Biological datasets can be found in biological_data. These have been downloaded and processed with the following steps.
- Wild-Type Embryo Data Table (Sample ID: GSM801363); GEO Accession Number: GSE32336 was downloaded as GSM801363-2802.tab
The table has been processed according to Fischer et al. (2011) and contains unique sequences and counts obtained from the FASTQ seqeunceing file (filtered for Q>20)

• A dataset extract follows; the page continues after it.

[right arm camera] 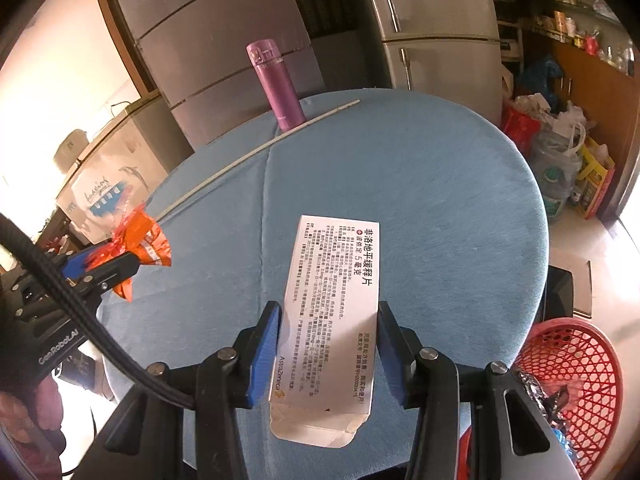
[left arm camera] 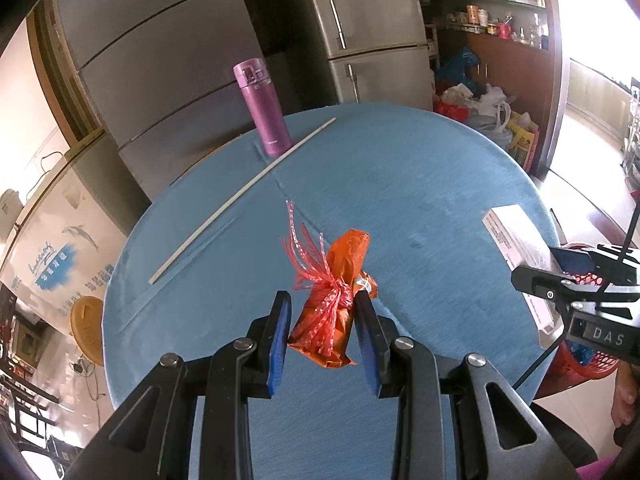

- Header details were removed and sequences converted to FASTA format
tail -n +4 GSM801363-2802.tab > GSM801363_WTembryo.tab
awk '{print ">" NR; print $0}' GSM801363_WTembryo.tab > GSM801363_rawseqs_WTembryo.fa
- Length filtering was performed with the NGS TOOLBOX script, TBr2_length-filter.pl, from the small RNA group, Mainz University
perl TBr2_length-filter.pl -i GSM801363_rawseqs_WTembryo.fa -o biological_data/Pass_uncol.fa -min 15 -max 30
perl TBr2_length-filter.pl -i GSM801363_rawseqs_WTembryo.fa -o 26_embryo.fa -min 26 -max 26
perl TBr2_length-filter.pl -i GSM801363_rawseqs_WTembryo.fa -o 22_embryo.fa -min 22 -max 22
- 22G and 26G seqeunces were then selected using GREP
grep '^G' -B 1 26_embryo.fa | sed '/--/d' > biological_data/26G_uncol.fa
grep '^G' -B 1 22_embryo.fa | sed '/--/d' > biological_data/22G_uncol.fa
- 22G and 26G sequences were also collapsed using, TBr2_collapse.pl, in NGS TOOLBOX from the small RNA group, Mainz University
The files contained within simulated_data/ include:
- ref.fasta; referece sequence (row 1 in alignment.csv)
- reads.fasta; query sequences (rows 2-29 in alignment.csv)
- alignment.pdf; a visual alignment of how the reads align to the genome
These can be run to test that stepRNA is working on your system and provide a small dataset to help understand the output.